Monday, June 11, 2012

The Meaning of Prometheus

The message of Prometheus, the film and the myth, is that the new succeeds at the cost of the old.

(This contains spoilers)

This theme is not abstract, it is repeatedly presented throughout this film because it is the foundation of the series.

It is conveyed in the very first scene, on the barren Earth, an Engineer takes an unknown substance, dies and decays into the water, where his transforming blood begins the processes of life. Without his death new life would not have begun.

The theme carries on throughout this prequel, almost stated clearly in two instances. The first was between Meredith Vickers and Peter Weyland, where it is selfishly declared that for there to be a new King, the old one must die.
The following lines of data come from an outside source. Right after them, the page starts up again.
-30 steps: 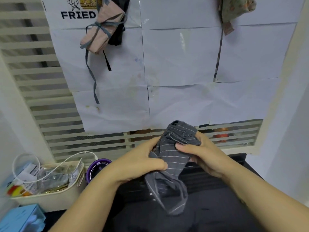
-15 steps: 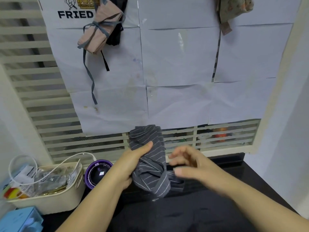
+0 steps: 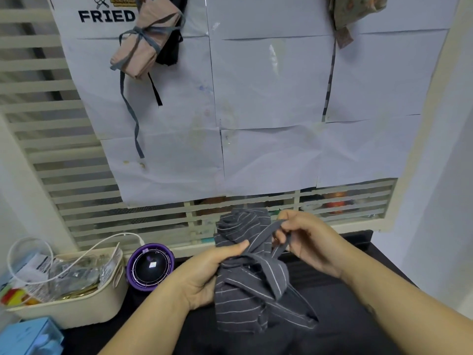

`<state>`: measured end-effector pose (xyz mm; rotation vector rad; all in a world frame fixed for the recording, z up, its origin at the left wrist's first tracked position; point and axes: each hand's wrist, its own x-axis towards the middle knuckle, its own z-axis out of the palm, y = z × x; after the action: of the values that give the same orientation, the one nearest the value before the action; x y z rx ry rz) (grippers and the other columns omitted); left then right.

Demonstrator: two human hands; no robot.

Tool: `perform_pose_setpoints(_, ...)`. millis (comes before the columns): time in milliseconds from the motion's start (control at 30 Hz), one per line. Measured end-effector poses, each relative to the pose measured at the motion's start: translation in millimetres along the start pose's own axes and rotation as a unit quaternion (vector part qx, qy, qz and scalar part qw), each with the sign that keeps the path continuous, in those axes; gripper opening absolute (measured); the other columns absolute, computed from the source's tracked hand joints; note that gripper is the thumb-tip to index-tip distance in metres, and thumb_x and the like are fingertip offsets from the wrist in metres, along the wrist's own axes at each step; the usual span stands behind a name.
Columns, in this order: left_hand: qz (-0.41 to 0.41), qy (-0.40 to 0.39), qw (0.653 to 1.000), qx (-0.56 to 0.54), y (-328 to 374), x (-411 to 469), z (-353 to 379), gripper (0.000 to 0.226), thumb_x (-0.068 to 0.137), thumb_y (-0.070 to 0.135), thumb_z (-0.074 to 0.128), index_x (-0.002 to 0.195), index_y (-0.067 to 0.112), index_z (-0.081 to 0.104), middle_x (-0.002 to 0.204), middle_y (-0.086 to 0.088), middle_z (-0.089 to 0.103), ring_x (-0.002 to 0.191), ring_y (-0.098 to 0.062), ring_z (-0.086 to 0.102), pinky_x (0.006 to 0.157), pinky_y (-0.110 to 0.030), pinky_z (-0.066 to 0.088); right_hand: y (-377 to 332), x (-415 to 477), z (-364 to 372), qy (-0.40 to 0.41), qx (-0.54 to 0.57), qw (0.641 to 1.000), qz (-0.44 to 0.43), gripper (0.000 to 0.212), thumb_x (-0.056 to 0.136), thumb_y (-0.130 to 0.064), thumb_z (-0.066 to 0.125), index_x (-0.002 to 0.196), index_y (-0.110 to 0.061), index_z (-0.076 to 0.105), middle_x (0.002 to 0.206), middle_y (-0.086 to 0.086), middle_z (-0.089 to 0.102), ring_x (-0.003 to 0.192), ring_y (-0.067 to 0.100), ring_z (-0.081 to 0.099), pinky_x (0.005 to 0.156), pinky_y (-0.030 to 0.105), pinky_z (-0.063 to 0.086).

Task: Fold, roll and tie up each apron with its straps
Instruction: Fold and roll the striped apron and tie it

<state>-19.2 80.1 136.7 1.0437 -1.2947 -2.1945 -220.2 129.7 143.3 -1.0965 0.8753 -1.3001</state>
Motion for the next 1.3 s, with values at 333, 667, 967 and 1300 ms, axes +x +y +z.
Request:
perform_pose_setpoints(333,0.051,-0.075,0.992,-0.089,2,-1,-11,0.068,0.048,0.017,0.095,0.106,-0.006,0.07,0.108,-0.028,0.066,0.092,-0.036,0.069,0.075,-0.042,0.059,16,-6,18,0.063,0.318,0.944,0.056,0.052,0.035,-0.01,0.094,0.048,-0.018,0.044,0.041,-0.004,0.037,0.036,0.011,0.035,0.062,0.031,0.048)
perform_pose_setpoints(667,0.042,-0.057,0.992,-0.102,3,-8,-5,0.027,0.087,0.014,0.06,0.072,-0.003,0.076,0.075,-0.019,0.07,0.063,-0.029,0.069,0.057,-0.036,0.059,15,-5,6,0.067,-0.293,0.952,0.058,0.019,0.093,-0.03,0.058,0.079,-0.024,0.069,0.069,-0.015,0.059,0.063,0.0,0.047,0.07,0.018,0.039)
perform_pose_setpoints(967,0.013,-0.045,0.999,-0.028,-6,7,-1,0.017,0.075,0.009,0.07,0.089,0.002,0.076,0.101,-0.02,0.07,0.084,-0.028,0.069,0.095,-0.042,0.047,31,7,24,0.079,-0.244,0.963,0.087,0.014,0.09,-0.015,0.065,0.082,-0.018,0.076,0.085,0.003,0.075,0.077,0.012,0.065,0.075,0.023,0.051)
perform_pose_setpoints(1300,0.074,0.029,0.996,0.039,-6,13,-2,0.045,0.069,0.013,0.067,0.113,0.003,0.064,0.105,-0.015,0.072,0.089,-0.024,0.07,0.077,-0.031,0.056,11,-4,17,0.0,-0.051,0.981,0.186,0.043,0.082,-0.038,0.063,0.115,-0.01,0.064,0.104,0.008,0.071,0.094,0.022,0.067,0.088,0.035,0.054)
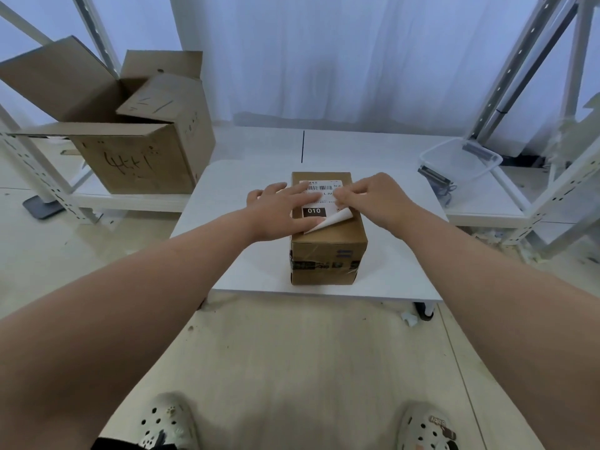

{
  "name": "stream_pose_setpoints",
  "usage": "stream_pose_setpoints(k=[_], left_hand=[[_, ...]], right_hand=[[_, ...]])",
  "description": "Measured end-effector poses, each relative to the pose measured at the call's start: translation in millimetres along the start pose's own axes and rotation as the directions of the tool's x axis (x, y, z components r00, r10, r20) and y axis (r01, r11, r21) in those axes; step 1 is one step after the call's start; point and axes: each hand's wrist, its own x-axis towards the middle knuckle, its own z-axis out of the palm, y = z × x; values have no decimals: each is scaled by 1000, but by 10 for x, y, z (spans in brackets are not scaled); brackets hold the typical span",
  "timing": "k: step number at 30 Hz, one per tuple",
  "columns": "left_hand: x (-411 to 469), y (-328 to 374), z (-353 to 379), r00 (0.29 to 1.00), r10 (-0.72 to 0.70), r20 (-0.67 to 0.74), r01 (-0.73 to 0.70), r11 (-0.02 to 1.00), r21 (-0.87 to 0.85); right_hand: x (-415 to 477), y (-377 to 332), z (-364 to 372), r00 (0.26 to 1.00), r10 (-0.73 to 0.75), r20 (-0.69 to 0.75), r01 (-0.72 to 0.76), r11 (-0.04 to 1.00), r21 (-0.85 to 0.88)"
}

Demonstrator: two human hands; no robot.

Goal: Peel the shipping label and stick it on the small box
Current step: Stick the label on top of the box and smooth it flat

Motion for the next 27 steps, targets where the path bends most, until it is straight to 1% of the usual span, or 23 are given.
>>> stream_pose_setpoints(k=[3,7,10,12,16,19,22,24,25,27], left_hand=[[2,9,21,1000,8,-12,-8,1000,-8],[29,-20,24,1000,6,-16,-6,1000,-23],[39,-9,16,1000,8,-23,-9,1000,-24],[40,-5,-17,998,8,-56,-10,999,-47],[126,60,-35,989,-37,-141,21,993,-117],[235,118,-37,979,-80,-190,65,994,-87],[303,138,-47,967,-87,-238,82,996,-29],[284,140,-34,963,-29,-269,49,997,67],[258,122,-25,966,26,-256,5,993,119],[177,41,-27,975,158,-154,-129,974,183]], right_hand=[[102,-22,121,999,-25,-32,23,997,-69],[245,73,129,997,46,-63,-49,998,-46],[279,118,90,998,52,-23,-52,998,-17],[273,131,73,999,38,23,-36,997,-62],[214,137,60,993,67,100,-51,986,-157],[178,126,66,994,55,90,-37,981,-191],[171,133,68,995,45,87,-23,970,-242],[172,168,65,993,44,106,-16,967,-253],[174,187,65,991,51,122,-20,971,-240],[183,216,54,988,67,142,-34,975,-221]])
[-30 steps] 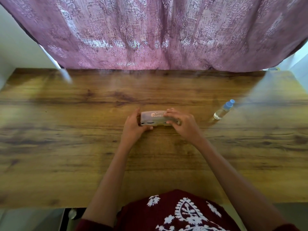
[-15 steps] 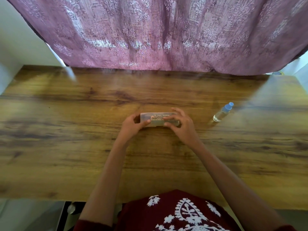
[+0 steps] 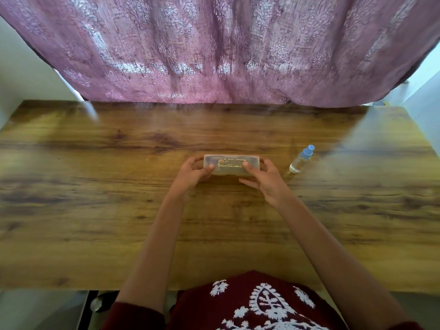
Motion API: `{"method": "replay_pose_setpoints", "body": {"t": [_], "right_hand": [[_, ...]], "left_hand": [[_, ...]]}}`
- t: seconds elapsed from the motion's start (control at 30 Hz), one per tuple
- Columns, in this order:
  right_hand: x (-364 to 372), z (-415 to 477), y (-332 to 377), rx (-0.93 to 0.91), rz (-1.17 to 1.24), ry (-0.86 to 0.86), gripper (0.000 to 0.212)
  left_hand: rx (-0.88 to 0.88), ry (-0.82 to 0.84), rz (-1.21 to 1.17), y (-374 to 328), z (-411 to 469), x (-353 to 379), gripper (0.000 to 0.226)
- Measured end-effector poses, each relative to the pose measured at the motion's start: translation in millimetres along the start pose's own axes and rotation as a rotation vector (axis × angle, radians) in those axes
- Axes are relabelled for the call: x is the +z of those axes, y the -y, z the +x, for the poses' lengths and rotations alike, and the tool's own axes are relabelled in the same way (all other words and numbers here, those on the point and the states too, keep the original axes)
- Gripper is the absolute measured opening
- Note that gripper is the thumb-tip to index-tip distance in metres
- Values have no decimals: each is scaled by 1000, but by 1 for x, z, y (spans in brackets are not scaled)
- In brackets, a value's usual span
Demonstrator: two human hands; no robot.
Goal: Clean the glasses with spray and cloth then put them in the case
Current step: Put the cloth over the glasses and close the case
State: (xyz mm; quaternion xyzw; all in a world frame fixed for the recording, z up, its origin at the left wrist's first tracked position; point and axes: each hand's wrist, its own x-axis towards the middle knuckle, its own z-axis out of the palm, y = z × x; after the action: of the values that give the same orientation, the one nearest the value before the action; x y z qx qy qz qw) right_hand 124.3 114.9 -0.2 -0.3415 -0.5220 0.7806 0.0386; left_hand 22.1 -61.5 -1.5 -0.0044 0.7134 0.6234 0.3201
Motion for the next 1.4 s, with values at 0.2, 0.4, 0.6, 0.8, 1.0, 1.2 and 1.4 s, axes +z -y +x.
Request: {"method": "replay_pose_setpoints", "body": {"t": [0.2,0.4,0.6,0.8,1.0,1.2,1.4], "right_hand": [[-13,4,9,-19,-6,4,54],[-19,9,14,-33,-34,-37,53],[-24,17,16,-9,-26,-40,56],[-23,23,14,33,-13,-18,57],[-10,34,21,-56,-95,-7,52],[-1,54,29,-201,-609,-119,57],[3,64,30,-331,-829,-160,53]], "left_hand": [[22,-76,15,0,7,19,52],[15,-142,-10,-1,15,34,52],[6,-173,-33,-1,20,40,52],[6,-202,-6,0,22,40,51],[71,-189,25,-10,31,32,53],[155,-207,137,-21,55,21,43],[138,-166,144,-18,72,18,40]]}}
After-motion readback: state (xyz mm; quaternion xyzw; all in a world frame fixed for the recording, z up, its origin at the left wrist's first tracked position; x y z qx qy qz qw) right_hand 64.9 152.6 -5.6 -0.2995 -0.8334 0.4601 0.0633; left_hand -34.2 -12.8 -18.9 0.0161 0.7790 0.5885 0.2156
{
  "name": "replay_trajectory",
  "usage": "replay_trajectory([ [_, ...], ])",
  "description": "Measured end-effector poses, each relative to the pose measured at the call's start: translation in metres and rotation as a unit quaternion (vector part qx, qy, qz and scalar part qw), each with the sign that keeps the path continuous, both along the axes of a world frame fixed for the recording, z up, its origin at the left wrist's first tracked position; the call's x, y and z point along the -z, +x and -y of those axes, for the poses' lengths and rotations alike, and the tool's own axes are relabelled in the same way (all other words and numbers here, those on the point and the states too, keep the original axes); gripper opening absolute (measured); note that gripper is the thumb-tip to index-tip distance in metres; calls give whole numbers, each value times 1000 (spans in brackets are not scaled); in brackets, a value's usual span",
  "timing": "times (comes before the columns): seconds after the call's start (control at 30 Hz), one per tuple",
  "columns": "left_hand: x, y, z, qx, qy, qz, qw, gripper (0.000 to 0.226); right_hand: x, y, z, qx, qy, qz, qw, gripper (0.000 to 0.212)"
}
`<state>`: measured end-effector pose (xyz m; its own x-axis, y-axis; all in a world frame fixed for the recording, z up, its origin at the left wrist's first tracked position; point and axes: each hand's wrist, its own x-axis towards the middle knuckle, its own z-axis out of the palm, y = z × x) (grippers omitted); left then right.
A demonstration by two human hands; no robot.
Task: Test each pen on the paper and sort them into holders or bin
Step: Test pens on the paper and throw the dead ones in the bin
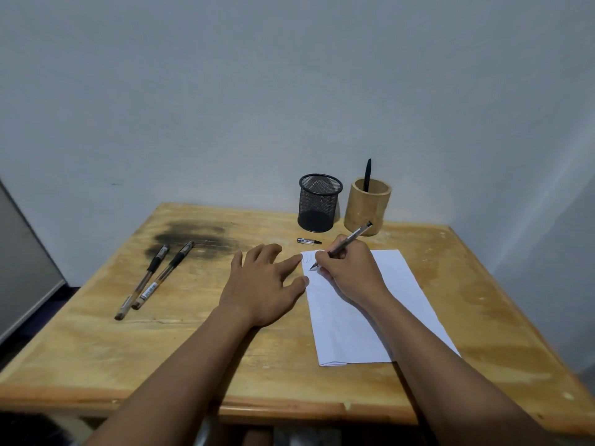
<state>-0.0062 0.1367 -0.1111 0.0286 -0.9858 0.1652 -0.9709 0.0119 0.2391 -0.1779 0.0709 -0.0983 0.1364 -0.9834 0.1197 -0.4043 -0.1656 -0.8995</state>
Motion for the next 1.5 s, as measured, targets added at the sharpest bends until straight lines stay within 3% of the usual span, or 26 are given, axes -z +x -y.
replay_trajectory([
  [0.67, 0, -2, 2, -1, 11, 19, 1000, 58, -15, -5, -6, 31, -1, -36, 999, 15],
  [0.9, -7, -5, -1, 1, 20, -8, 1000, 53, -17, -17, 1, 77, -4, 52, 996, 17],
  [1.13, -18, 1, 36, -40, -81, -139, 986, 42, -36, -17, 6, 68, 15, 171, 983, 20],
  [1.4, -22, 2, 82, -17, -50, -71, 996, 21, -38, -18, 24, 57, 46, 234, 970, 8],
  [1.5, -19, 5, 81, -21, -71, -100, 992, 13, -34, -18, 29, 57, 60, 264, 961, 8],
])
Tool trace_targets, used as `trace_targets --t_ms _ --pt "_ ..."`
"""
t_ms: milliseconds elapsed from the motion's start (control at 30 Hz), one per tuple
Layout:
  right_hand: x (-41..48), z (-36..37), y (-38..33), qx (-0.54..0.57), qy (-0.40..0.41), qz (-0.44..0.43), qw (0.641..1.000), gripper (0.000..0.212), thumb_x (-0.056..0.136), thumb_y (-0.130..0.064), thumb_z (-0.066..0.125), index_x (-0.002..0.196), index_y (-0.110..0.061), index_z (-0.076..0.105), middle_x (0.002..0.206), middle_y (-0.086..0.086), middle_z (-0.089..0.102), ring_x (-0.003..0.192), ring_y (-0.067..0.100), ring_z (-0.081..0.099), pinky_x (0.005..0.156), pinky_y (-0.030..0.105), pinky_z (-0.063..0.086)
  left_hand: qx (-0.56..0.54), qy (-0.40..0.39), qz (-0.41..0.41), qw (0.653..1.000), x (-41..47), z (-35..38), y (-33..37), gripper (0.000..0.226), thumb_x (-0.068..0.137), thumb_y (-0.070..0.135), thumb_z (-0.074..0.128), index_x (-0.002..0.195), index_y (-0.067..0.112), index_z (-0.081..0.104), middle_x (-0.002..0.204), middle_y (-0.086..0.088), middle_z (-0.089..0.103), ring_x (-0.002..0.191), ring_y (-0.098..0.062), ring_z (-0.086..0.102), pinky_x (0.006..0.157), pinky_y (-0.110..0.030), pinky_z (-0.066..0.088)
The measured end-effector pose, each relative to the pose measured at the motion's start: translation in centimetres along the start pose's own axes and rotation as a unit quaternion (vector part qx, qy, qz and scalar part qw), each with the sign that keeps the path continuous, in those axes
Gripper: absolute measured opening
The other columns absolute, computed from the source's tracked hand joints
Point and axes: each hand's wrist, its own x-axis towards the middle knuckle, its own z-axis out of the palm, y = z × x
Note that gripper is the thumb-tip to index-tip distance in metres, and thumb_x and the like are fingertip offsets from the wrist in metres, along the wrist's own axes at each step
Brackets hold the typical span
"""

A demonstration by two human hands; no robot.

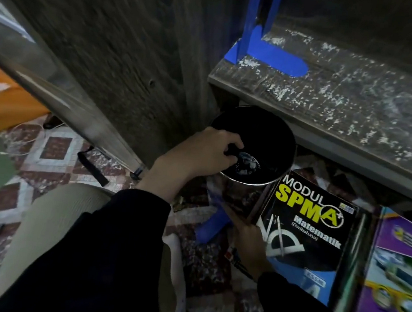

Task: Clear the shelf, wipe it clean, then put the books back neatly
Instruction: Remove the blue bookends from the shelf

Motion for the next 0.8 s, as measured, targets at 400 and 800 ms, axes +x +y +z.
trace_targets --t_ms 400,800 --pt "0.8 -0.1 -0.2 0.009 -0.038 0.066 0.997 0.066 0.089 -0.005 0.048 0.146 -0.034 0.033 0.115 0.018 0.065 0.096 0.039 0.063 0.075 0.041 0.046 0.008 -0.033 -0.008 0.999 1.1 0.8 1.3 0.038 0.093 0.028 0.059 0.130 0.027 0.054 0.124 -0.009 0.056 0.108 -0.019 0.055 0.082 -0.019 0.038" --pt "2.3 -18.3 -3.1 -0.001 0.363 0.020 0.931 0.039 0.080 -0.010 0.050 0.115 -0.015 0.068 0.101 0.009 0.064 0.098 0.024 0.049 0.078 0.024 0.036 -0.012 0.087 0.052 0.995 0.9 1.2 3.5 0.036 0.091 0.022 0.062 0.126 0.022 0.059 0.123 -0.007 0.056 0.118 -0.022 0.049 0.098 -0.023 0.034"
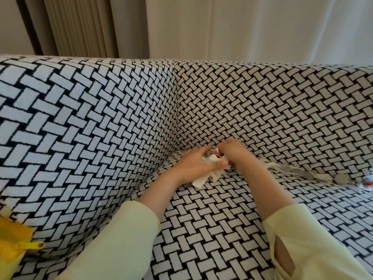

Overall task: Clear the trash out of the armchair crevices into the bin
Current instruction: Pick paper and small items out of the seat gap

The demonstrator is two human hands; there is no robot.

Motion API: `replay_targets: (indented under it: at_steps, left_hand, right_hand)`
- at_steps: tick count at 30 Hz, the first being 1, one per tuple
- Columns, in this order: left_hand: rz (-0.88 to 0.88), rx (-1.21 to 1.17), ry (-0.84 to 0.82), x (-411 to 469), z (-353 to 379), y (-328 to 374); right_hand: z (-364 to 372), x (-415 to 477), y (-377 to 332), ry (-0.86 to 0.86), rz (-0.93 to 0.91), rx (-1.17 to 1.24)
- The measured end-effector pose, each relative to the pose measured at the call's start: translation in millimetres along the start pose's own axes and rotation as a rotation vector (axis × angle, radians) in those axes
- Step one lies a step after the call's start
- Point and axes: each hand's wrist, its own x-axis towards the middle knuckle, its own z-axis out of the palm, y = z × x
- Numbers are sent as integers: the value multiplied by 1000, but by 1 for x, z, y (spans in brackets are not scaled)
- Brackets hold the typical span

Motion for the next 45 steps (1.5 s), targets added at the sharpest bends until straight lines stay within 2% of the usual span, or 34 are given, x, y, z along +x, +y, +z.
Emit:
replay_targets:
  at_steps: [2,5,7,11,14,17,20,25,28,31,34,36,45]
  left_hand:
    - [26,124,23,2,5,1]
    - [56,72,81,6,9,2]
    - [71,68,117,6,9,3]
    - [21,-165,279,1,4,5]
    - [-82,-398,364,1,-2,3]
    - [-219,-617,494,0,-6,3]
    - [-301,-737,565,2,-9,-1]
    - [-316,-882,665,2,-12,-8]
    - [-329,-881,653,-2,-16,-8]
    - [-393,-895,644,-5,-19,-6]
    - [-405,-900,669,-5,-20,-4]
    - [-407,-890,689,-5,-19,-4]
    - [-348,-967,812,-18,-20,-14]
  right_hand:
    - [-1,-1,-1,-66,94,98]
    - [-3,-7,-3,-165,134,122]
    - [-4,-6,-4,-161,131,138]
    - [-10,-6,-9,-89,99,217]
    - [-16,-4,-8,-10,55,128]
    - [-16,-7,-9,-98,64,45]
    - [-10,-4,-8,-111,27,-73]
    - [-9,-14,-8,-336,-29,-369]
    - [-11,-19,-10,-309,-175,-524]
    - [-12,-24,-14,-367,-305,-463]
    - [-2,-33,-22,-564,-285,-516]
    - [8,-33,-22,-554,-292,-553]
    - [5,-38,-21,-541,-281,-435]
The second was when David claimed, 'Sometimes to create, one must destroy.'

The very method of how the Aliens (Xenomorphs), of which this franchise is known for, come into being exemplifies the message of this film. The reproduction cycle of the Aliens requires a host, and for the new Alien life to be created, the host must die. Indeed, as also mentioned in this film, evolution operates in a similar fashion; after all the species that exist today only do so because other competing species died out.

The new succeeds at the cost of the old is also the message from the Greek myth, where Prometheus stole fire from the gods and delivered it to man. Fire enabled mankind to develop civilization and eventually not need gods at all.

This idea that advancement, be it socially, technologically, or evolutionary, requires the new to replace the old, is also seen in the further references to religion. Scientific progress allowed the crew to prove Engineers existed and that they created the human race, this led Charlie Holloway to claim the Engineers therefore replaced God. Peter Weyland, among others, went on to approach the Engineer as if he was God.

The central message of this film shows the importance of Elizabeth Shaw holding on to her crucifix necklace. Even after discovering the Engineers' existence she unlike the others did not replace one god with another. This contradiction to the theme defines her character and puts her in direct contrast with the Alien Xenomorph. It is also a foreshadowing of her actions in the next movie where her first impulse will not be to 'destroy to create' but instead to 'save to survive'.

Why the Engineer reacted violently near the end of the film was not made clear, but in all likelihood, it has to do with why the Engineers left Earth in the first place. The early cave paintings show that there were Engineers on Earth approximately 37,000 years ago, while they might have just left some time after that, it is also possible they didn't. The few Engineers didn't leave because keeping to the theme, they were killed by the new life they created, mankind.

The Engineer attempted to kill the remaining crew because he knew humans would eventually kill him and his species.

As for why the Engineers created humans, it is the same reason given in the movie why humans created androids, because they could. It is not a coincidence therefore that androids were so capable of killing humans as they, like humans to engineers, are merely the new succeeding at the cost of the old.